But if you train it on hundreds of thousands of copyrighted works, that’s no longer a copyright violation, because output won’t closely match any single work.
How is something a crime if you do it once, but not if you do it a million times?
It reminds me of the scheme from Office Space: https://youtu.be/yZjCQ3T5yXo
A basic fundamental of copyright law and fair use is if the result is transformative. People literally do stuff like make collages with copyright works and it's fine in many cases.
Turning pictures into an AI model (and that's being really generous in my phrasing as if the pictures have anything to do with the math) is just about one of the most transformative things you can do with a picture.
This is like copyright 101 and if you're shocked you don't understand what you're talking about in regards to copyright.
Man, its refreshing that Lemmy seems to have people with more nuanced takes on AI than the rest of.the internet
Except it's not really transformative because the end product is not the model itself. The product is a service that writes code or draws pictures. It is literally the exact same as the input and it is intended specifically to avoid having to buy the inputs.
Pictures and things that draw pictures aren't the same thing.
The fact it's a tool that makes art and completes with you has nothing to do with copyright. That would only apply if this was some convoluted scheme to make actual copies of works, which it isn't. People just pirate for that. If I wanted to read this person's books I'd go to pirate Bay, not chat GPT.
It's not illegal for someone to read your books and start writing similar things. That's not copyright theft, that's a genre.
And that's completely irrelevant because "things that draw pictures" is not the work being sold. You're buying pictures.
Seems like a petty technicality to me.
They are selling access to the AI model which draws pictures. Not the original pictures, nor clones of those pictures. A machine to which you can input a prompt that is basically anything and get custom art back as a result.
Also there are companies like stability AI which is providing direct access to the model itself, and I'm sure you're against them as well.
The "transformation" is the petty technicality in my opinion. Would it be transformative if I sold you a database of base64 encoded images? What about if they were encrypted?
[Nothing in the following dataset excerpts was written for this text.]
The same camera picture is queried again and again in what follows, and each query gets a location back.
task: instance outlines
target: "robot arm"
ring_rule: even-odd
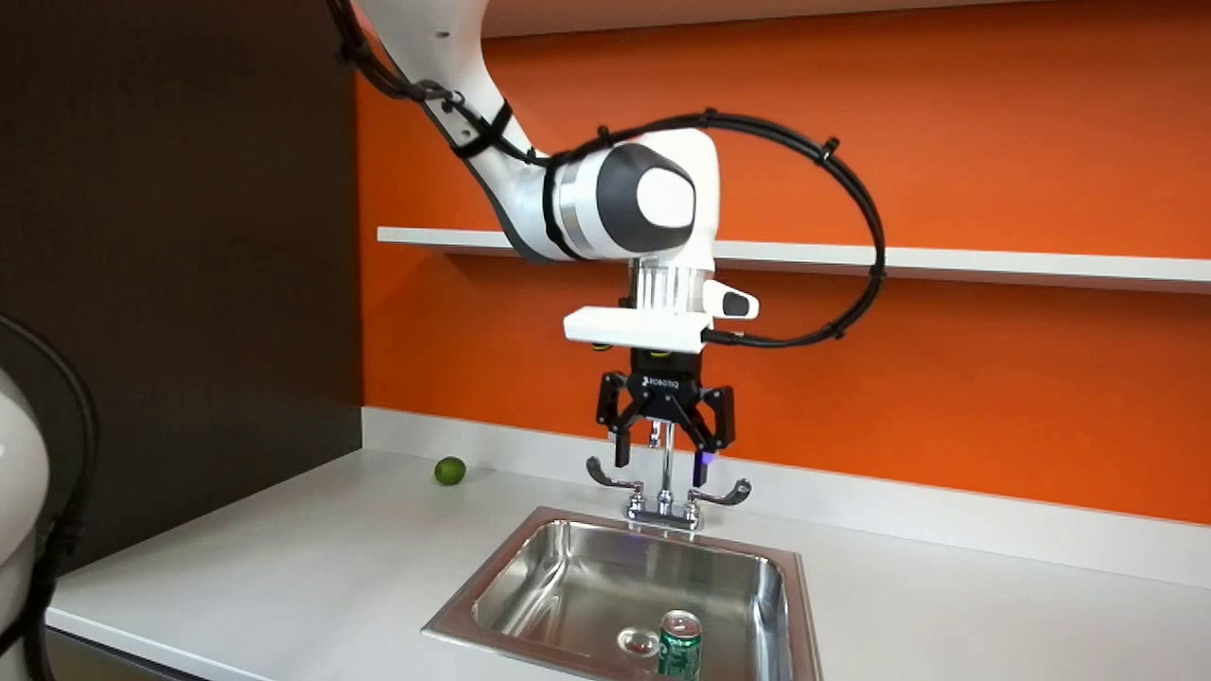
[[[739,114],[681,114],[625,134],[597,134],[544,156],[517,121],[481,55],[489,0],[330,0],[345,56],[393,100],[414,100],[481,180],[509,244],[539,261],[631,261],[631,308],[582,308],[563,317],[571,342],[631,348],[631,376],[606,376],[597,419],[628,466],[631,419],[679,424],[698,446],[694,490],[735,441],[732,391],[701,388],[706,346],[799,348],[836,342],[884,293],[887,240],[863,181],[836,159],[836,140]],[[823,168],[863,214],[874,244],[870,279],[833,321],[802,336],[716,331],[757,317],[757,299],[716,279],[720,159],[706,129],[746,134]]]
[[[539,261],[631,261],[631,308],[582,308],[571,342],[701,354],[716,317],[757,299],[716,285],[720,159],[701,129],[663,129],[578,156],[544,156],[513,119],[481,55],[489,0],[334,0],[345,33],[377,28],[380,82],[417,100],[481,180],[509,244]]]

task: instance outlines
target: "sink basin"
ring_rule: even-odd
[[[554,509],[539,509],[426,627],[568,673],[657,676],[657,657],[621,650],[621,631],[657,631],[672,608],[706,627],[706,681],[823,676],[794,554]]]

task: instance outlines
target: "green ball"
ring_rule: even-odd
[[[431,482],[438,482],[445,490],[461,485],[465,478],[465,463],[461,459],[445,459],[438,466],[431,466]]]

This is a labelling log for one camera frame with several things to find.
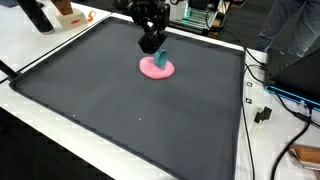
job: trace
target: wire
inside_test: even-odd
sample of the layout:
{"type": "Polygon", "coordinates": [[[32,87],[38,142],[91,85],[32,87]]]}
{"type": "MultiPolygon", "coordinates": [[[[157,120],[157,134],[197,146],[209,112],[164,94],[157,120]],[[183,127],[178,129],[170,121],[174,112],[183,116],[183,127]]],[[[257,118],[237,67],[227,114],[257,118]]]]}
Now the wire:
{"type": "Polygon", "coordinates": [[[231,33],[230,31],[228,31],[228,30],[226,30],[226,29],[224,29],[224,31],[227,32],[227,33],[229,33],[234,39],[236,39],[236,40],[241,44],[241,46],[243,47],[243,49],[250,55],[250,57],[251,57],[254,61],[256,61],[257,63],[259,63],[261,66],[266,66],[266,64],[258,61],[258,60],[250,53],[250,51],[249,51],[248,48],[242,43],[242,41],[241,41],[239,38],[237,38],[233,33],[231,33]]]}
{"type": "Polygon", "coordinates": [[[294,112],[291,109],[288,108],[288,106],[283,102],[282,98],[279,96],[279,94],[277,94],[277,97],[279,98],[282,106],[288,111],[290,112],[292,115],[294,115],[295,117],[299,118],[300,120],[305,122],[305,126],[304,128],[301,130],[301,132],[299,134],[297,134],[294,138],[292,138],[289,143],[286,145],[286,147],[281,151],[281,153],[279,154],[279,156],[277,157],[275,163],[272,166],[272,171],[271,171],[271,180],[274,180],[275,178],[275,174],[277,171],[277,167],[282,159],[282,157],[285,155],[285,153],[289,150],[290,146],[297,140],[299,139],[310,127],[310,124],[315,124],[312,121],[312,108],[309,108],[309,117],[299,113],[299,112],[294,112]]]}
{"type": "Polygon", "coordinates": [[[251,143],[250,143],[250,137],[249,137],[248,125],[247,125],[247,118],[246,118],[246,113],[245,113],[245,110],[244,110],[243,101],[241,101],[241,105],[242,105],[243,121],[244,121],[245,130],[246,130],[247,141],[248,141],[248,148],[249,148],[249,153],[250,153],[251,168],[252,168],[252,179],[255,180],[256,179],[255,168],[254,168],[252,149],[251,149],[251,143]]]}
{"type": "Polygon", "coordinates": [[[271,180],[274,180],[275,175],[276,175],[276,171],[277,171],[277,167],[282,159],[282,157],[286,154],[286,152],[289,150],[290,146],[297,140],[299,139],[310,127],[311,124],[311,118],[309,119],[308,122],[306,122],[304,128],[301,130],[301,132],[299,134],[297,134],[294,138],[292,138],[289,143],[286,145],[286,147],[281,151],[281,153],[279,154],[279,156],[277,157],[275,163],[273,164],[272,167],[272,171],[271,171],[271,180]]]}
{"type": "Polygon", "coordinates": [[[278,93],[276,93],[276,96],[278,97],[278,99],[280,100],[282,106],[288,111],[290,112],[292,115],[296,116],[296,112],[292,111],[291,109],[288,108],[288,106],[283,102],[282,98],[279,96],[278,93]]]}
{"type": "Polygon", "coordinates": [[[265,84],[263,81],[261,81],[260,79],[258,79],[258,78],[252,73],[250,67],[249,67],[247,64],[245,64],[245,66],[246,66],[245,71],[246,71],[246,70],[249,70],[249,73],[250,73],[250,75],[253,77],[253,79],[255,79],[256,81],[260,82],[261,84],[265,84]]]}
{"type": "MultiPolygon", "coordinates": [[[[298,112],[294,112],[294,111],[292,111],[291,109],[289,109],[288,108],[288,106],[283,102],[283,100],[282,100],[282,98],[280,97],[280,95],[278,94],[278,93],[275,93],[276,94],[276,96],[278,97],[278,99],[280,100],[280,103],[282,104],[282,106],[288,111],[288,112],[290,112],[293,116],[297,116],[297,114],[298,114],[298,112]]],[[[311,124],[313,125],[313,126],[315,126],[315,127],[317,127],[317,128],[319,128],[320,129],[320,124],[319,123],[317,123],[317,122],[315,122],[315,121],[313,121],[312,119],[311,119],[311,124]]]]}
{"type": "MultiPolygon", "coordinates": [[[[254,66],[254,67],[259,67],[259,68],[264,68],[262,66],[259,66],[259,65],[250,65],[250,66],[247,66],[246,69],[244,70],[243,72],[243,79],[244,79],[244,76],[246,74],[246,71],[248,68],[250,68],[251,66],[254,66]]],[[[245,109],[244,109],[244,104],[243,104],[243,94],[242,94],[242,91],[240,91],[240,97],[241,97],[241,106],[242,106],[242,113],[243,113],[243,121],[244,121],[244,127],[245,127],[245,131],[246,131],[246,136],[247,136],[247,141],[248,141],[248,148],[249,148],[249,154],[250,154],[250,161],[251,161],[251,168],[252,168],[252,180],[255,180],[256,179],[256,171],[255,171],[255,167],[254,167],[254,162],[253,162],[253,155],[252,155],[252,149],[251,149],[251,143],[250,143],[250,136],[249,136],[249,132],[248,132],[248,125],[247,125],[247,117],[246,117],[246,112],[245,112],[245,109]]]]}

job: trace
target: white table
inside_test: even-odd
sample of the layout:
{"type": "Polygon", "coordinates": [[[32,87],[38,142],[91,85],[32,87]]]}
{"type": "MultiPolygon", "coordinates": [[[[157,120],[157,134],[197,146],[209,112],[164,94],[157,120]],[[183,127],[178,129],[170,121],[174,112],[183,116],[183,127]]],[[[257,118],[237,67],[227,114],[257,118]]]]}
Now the white table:
{"type": "MultiPolygon", "coordinates": [[[[45,4],[42,9],[55,28],[55,32],[51,35],[41,35],[20,6],[7,8],[0,5],[0,60],[15,71],[20,70],[80,32],[90,29],[94,24],[111,14],[107,11],[72,3],[72,7],[81,10],[86,17],[91,10],[96,11],[97,14],[88,26],[84,25],[64,31],[55,17],[57,11],[55,6],[48,0],[41,2],[45,4]]],[[[0,72],[0,81],[4,78],[6,78],[6,75],[0,72]]]]}
{"type": "MultiPolygon", "coordinates": [[[[119,14],[112,14],[111,16],[124,20],[131,20],[130,17],[119,14]]],[[[242,50],[241,47],[236,45],[180,30],[167,28],[167,31],[207,41],[209,43],[222,45],[228,48],[242,50]]],[[[250,51],[258,60],[266,60],[266,54],[254,50],[250,51]]],[[[254,63],[249,56],[247,56],[246,62],[247,64],[254,63]]],[[[252,68],[252,70],[258,75],[258,78],[263,78],[263,74],[259,72],[259,70],[254,68],[252,68]]],[[[115,179],[130,180],[174,179],[166,172],[142,160],[141,158],[136,157],[130,152],[119,148],[108,140],[95,135],[66,118],[15,93],[8,87],[8,83],[9,82],[6,81],[3,84],[0,84],[0,106],[3,109],[12,113],[74,154],[93,164],[109,176],[115,179]]],[[[273,98],[273,96],[266,93],[263,90],[263,87],[253,80],[249,73],[245,76],[244,97],[253,100],[252,104],[245,104],[245,110],[249,133],[251,134],[256,166],[256,179],[269,179],[274,159],[277,157],[284,145],[302,129],[304,124],[286,112],[278,101],[273,98]],[[253,83],[252,88],[245,85],[248,81],[253,83]],[[260,129],[257,134],[253,134],[255,129],[255,124],[253,123],[254,116],[256,112],[261,111],[264,106],[268,106],[273,109],[271,119],[264,122],[264,127],[260,129]]],[[[295,106],[295,104],[289,103],[290,108],[294,109],[296,108],[295,106]]],[[[299,139],[298,142],[320,146],[320,141],[318,141],[317,137],[320,137],[320,131],[315,127],[310,127],[306,135],[299,139]]],[[[238,138],[236,167],[236,179],[252,179],[251,165],[242,118],[238,138]]],[[[282,180],[311,180],[315,178],[311,171],[294,167],[287,156],[285,156],[283,161],[281,161],[277,171],[277,176],[281,177],[277,179],[282,180]]]]}

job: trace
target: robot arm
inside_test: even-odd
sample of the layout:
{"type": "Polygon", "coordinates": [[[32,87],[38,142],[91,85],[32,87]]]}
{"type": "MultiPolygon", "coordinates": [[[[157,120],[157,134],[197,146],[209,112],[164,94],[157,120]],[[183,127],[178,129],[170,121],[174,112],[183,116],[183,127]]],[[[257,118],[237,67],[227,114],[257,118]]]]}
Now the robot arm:
{"type": "Polygon", "coordinates": [[[169,25],[170,5],[164,0],[133,0],[128,9],[134,23],[145,32],[139,40],[142,51],[155,53],[167,38],[164,30],[169,25]]]}

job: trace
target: cable
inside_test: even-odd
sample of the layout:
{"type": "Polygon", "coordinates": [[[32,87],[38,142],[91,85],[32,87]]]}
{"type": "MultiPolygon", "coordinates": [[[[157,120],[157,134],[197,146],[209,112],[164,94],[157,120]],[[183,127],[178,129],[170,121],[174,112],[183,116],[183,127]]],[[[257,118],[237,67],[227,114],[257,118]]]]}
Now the cable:
{"type": "MultiPolygon", "coordinates": [[[[259,68],[264,68],[262,66],[258,66],[258,65],[250,65],[250,66],[255,66],[255,67],[259,67],[259,68]]],[[[248,68],[250,68],[250,66],[247,66],[246,69],[243,72],[243,79],[244,76],[246,74],[246,71],[248,68]]],[[[243,94],[242,91],[240,91],[240,97],[241,97],[241,106],[242,106],[242,113],[243,113],[243,121],[244,121],[244,127],[245,127],[245,131],[246,131],[246,136],[247,136],[247,141],[248,141],[248,148],[249,148],[249,154],[250,154],[250,161],[251,161],[251,168],[252,168],[252,180],[256,179],[256,171],[255,171],[255,167],[254,167],[254,162],[253,162],[253,155],[252,155],[252,149],[251,149],[251,143],[250,143],[250,136],[249,136],[249,131],[248,131],[248,125],[247,125],[247,118],[246,118],[246,112],[244,109],[244,104],[243,104],[243,94]]]]}
{"type": "Polygon", "coordinates": [[[261,84],[265,84],[263,81],[261,81],[260,79],[258,79],[255,75],[253,75],[250,67],[249,67],[247,64],[245,64],[245,66],[246,66],[245,71],[246,71],[246,70],[249,70],[249,73],[251,74],[251,76],[252,76],[256,81],[260,82],[261,84]]]}
{"type": "Polygon", "coordinates": [[[278,97],[278,99],[280,100],[282,106],[288,111],[290,112],[293,116],[296,116],[296,112],[292,111],[291,109],[288,108],[288,106],[283,102],[282,98],[279,96],[278,93],[276,93],[276,96],[278,97]]]}
{"type": "Polygon", "coordinates": [[[243,101],[241,101],[241,106],[242,106],[244,126],[245,126],[245,130],[246,130],[246,135],[247,135],[248,148],[249,148],[249,153],[250,153],[251,168],[252,168],[252,179],[255,180],[256,179],[256,175],[255,175],[254,162],[253,162],[253,156],[252,156],[252,149],[251,149],[251,143],[250,143],[249,132],[248,132],[247,118],[246,118],[246,113],[245,113],[245,110],[244,110],[243,101]]]}
{"type": "Polygon", "coordinates": [[[243,47],[243,49],[251,56],[251,58],[256,61],[257,63],[259,63],[261,66],[266,66],[266,64],[258,61],[251,53],[250,51],[248,50],[248,48],[242,43],[242,41],[240,39],[238,39],[233,33],[231,33],[230,31],[224,29],[225,32],[229,33],[234,39],[236,39],[240,44],[241,46],[243,47]]]}
{"type": "MultiPolygon", "coordinates": [[[[292,111],[291,109],[289,109],[288,106],[283,102],[283,100],[282,100],[282,98],[279,96],[279,94],[278,94],[278,93],[275,93],[275,94],[276,94],[276,96],[278,97],[278,99],[280,100],[282,106],[283,106],[288,112],[290,112],[293,116],[297,117],[297,114],[301,114],[301,113],[294,112],[294,111],[292,111]]],[[[303,121],[303,122],[308,122],[308,120],[301,119],[301,118],[299,118],[299,119],[300,119],[301,121],[303,121]]],[[[312,119],[311,119],[311,124],[312,124],[313,126],[315,126],[315,127],[317,127],[317,128],[320,129],[320,124],[317,123],[317,122],[314,122],[312,119]]]]}
{"type": "Polygon", "coordinates": [[[297,140],[299,139],[310,127],[310,124],[311,124],[311,118],[307,118],[305,117],[306,119],[309,119],[304,128],[301,130],[301,132],[299,134],[297,134],[294,138],[291,139],[291,141],[289,141],[289,143],[286,145],[286,147],[281,151],[281,153],[279,154],[279,156],[277,157],[273,167],[272,167],[272,171],[271,171],[271,180],[274,180],[275,178],[275,175],[276,175],[276,171],[277,171],[277,167],[282,159],[282,157],[286,154],[286,152],[289,150],[289,147],[297,140]]]}

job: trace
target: teal object
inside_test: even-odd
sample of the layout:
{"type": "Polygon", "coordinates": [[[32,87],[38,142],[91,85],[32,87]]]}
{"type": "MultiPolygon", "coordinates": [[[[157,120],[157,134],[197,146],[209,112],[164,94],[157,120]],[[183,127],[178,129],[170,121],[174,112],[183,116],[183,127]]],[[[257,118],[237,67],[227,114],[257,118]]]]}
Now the teal object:
{"type": "Polygon", "coordinates": [[[164,49],[158,49],[158,51],[153,55],[154,64],[158,68],[163,68],[168,61],[168,52],[164,49]]]}

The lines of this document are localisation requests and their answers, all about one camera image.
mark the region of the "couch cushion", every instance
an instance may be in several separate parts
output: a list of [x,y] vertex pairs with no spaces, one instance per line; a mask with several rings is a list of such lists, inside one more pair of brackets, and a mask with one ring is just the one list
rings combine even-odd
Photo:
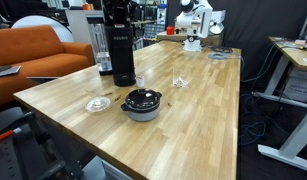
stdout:
[[89,67],[89,61],[85,56],[62,53],[16,65],[22,66],[17,74],[0,77],[0,105],[14,101],[14,93],[38,85],[28,76],[60,77]]
[[64,52],[51,26],[0,30],[0,65],[9,65]]

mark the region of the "black curtain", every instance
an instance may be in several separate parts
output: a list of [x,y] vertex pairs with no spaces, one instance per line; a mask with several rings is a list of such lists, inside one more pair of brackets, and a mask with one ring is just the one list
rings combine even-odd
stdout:
[[[174,25],[181,13],[179,2],[168,1],[167,25]],[[241,79],[256,77],[272,46],[269,36],[296,39],[307,17],[307,0],[209,0],[209,4],[213,10],[226,10],[223,46],[242,50]],[[259,82],[267,83],[277,59]]]

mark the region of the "small glass dish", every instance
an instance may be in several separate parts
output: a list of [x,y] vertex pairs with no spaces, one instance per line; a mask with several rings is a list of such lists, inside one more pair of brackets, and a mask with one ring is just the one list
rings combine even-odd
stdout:
[[95,97],[85,105],[85,109],[89,112],[99,112],[110,107],[110,104],[111,100],[109,98]]

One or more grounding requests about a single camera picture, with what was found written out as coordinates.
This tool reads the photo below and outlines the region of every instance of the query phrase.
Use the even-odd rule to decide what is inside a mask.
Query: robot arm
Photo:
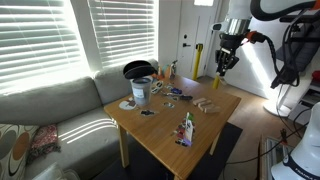
[[[230,0],[225,21],[211,26],[212,30],[222,32],[221,48],[216,51],[217,74],[224,76],[239,61],[236,50],[244,39],[251,43],[264,42],[266,39],[271,41],[261,33],[250,32],[248,27],[252,15],[258,20],[270,21],[293,11],[313,8],[320,8],[319,0]]]
[[[313,106],[308,128],[300,143],[282,162],[271,168],[275,180],[320,179],[320,103]]]

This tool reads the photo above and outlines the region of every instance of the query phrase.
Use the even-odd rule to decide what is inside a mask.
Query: object on table
[[[169,108],[174,108],[174,104],[169,103],[169,102],[165,102],[163,103],[164,106],[169,107]]]
[[[130,80],[134,101],[138,106],[149,104],[151,99],[152,77],[143,77]]]
[[[178,60],[173,61],[170,65],[164,65],[162,70],[165,78],[174,79],[176,74]]]
[[[163,73],[162,73],[162,69],[161,69],[160,66],[159,66],[159,68],[158,68],[157,79],[158,79],[158,80],[164,79],[164,75],[163,75]]]
[[[128,100],[122,101],[119,104],[119,107],[124,110],[132,110],[136,107],[136,102],[133,97],[130,97]]]
[[[183,141],[183,139],[178,139],[175,141],[176,144],[182,145],[184,147],[187,147],[187,143]]]
[[[148,61],[143,60],[132,61],[123,68],[123,75],[126,79],[142,78],[156,72]]]
[[[162,89],[162,87],[163,87],[163,81],[157,81],[157,82],[153,83],[152,87],[151,87],[151,93],[157,94],[159,92],[159,90]]]
[[[170,98],[174,101],[178,101],[179,100],[179,97],[178,96],[170,96]]]
[[[166,93],[166,92],[163,92],[161,91],[161,93],[165,96],[182,96],[182,94],[175,94],[175,93]]]
[[[192,145],[193,122],[194,116],[192,113],[188,112],[186,117],[185,132],[183,134],[183,140],[188,146]]]
[[[185,96],[185,95],[182,95],[179,97],[180,100],[186,100],[186,101],[190,101],[193,99],[192,96]]]
[[[154,115],[155,112],[150,111],[150,110],[142,110],[142,111],[140,112],[140,114],[141,114],[141,115],[144,115],[144,116],[151,116],[151,115]]]
[[[180,89],[178,89],[178,88],[172,88],[170,91],[171,91],[172,93],[174,93],[174,94],[182,94],[182,90],[180,90]]]
[[[193,104],[195,106],[198,106],[199,103],[203,102],[203,101],[206,101],[207,99],[206,98],[200,98],[200,99],[196,99],[193,101]]]
[[[172,89],[172,88],[173,88],[173,84],[168,83],[165,87],[166,87],[167,89]]]
[[[219,106],[214,105],[211,100],[207,100],[205,98],[194,100],[193,104],[198,106],[198,108],[204,113],[216,113],[221,110]]]

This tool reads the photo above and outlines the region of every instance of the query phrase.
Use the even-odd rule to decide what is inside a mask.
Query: patterned pillow
[[[60,146],[58,146],[57,125],[52,124],[40,127],[31,144],[27,164],[31,164],[36,158],[53,151],[60,152]]]
[[[23,179],[26,156],[37,129],[0,124],[0,179]]]

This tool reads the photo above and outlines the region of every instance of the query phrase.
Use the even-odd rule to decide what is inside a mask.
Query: wooden table
[[[164,85],[169,83],[169,80],[164,81]],[[215,105],[220,106],[220,112],[205,114],[195,107],[192,101],[173,101],[162,95],[161,92],[152,95],[150,104],[140,109],[123,110],[119,108],[119,104],[128,100],[132,95],[108,104],[104,109],[119,125],[123,167],[129,165],[126,139],[126,132],[129,132],[175,175],[175,179],[186,179],[211,144],[211,154],[213,153],[219,133],[236,109],[240,98],[180,76],[176,76],[171,83],[174,87],[181,89],[183,94],[193,96],[193,100],[202,97],[211,100]],[[165,102],[170,102],[175,107],[168,108],[163,105]],[[157,113],[153,116],[140,115],[141,110],[146,109]],[[186,117],[187,112],[194,114],[196,125],[195,138],[191,147],[176,144],[177,137],[173,134],[173,131]]]

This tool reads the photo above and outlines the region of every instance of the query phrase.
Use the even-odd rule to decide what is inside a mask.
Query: window
[[[67,0],[0,0],[0,94],[88,74]]]
[[[88,0],[103,68],[157,59],[157,0]]]
Hell, you can hire me to paint based on prompts you give me. That's the exact same service an AI provides, no? I'm going to study copyrighted materials to get better at my service. Surely if pictures -> AI model is transformative, then pictures -> knowledge in my brain is transformative as well. So you give me the prompt "Mickey Mouse" and I draw this. This is "custom art". You think you can use that commercially? And if you realize that you can't, why do you think I should be able to legally sell you this service?
Have you ever been to the market part of a fan convention? People sell a shitload of copywrited art there, and no one really cared about that. The fact that you wouldnt be able to use a lot of those things commercially doesnt stop people from buying them.
Edit: Also if you sold that database I wouldnt buy it because I dont give a shit about the images the machine was trained on, I give a shit about the art I ask it to make for me, which it consistently does exactly the way I want. Is commissioning humans illegal now?
No.
Also no.
There is a long history of examples set by court cases on what does or doesn't count as transformative. Law is very good at handling exceptions like this and it's been handling them for decades.
An encoding is not transformative. It's just the same information sent a different way. Same with encryption.
All perfectly legal and commonly done.
No. Not for you and not with AI generated art either.
Copyright controls your ability to copy and distribute creative works. You can learn to draw Micky mouse, you can even draw Micky mouse, but anyone who tries to sell or distribute that copy can and probably will quickly get sued for it.
If AI companies were predominantly advertising themselves as "we make your pictures of Micky mouse" you'd have a valid point.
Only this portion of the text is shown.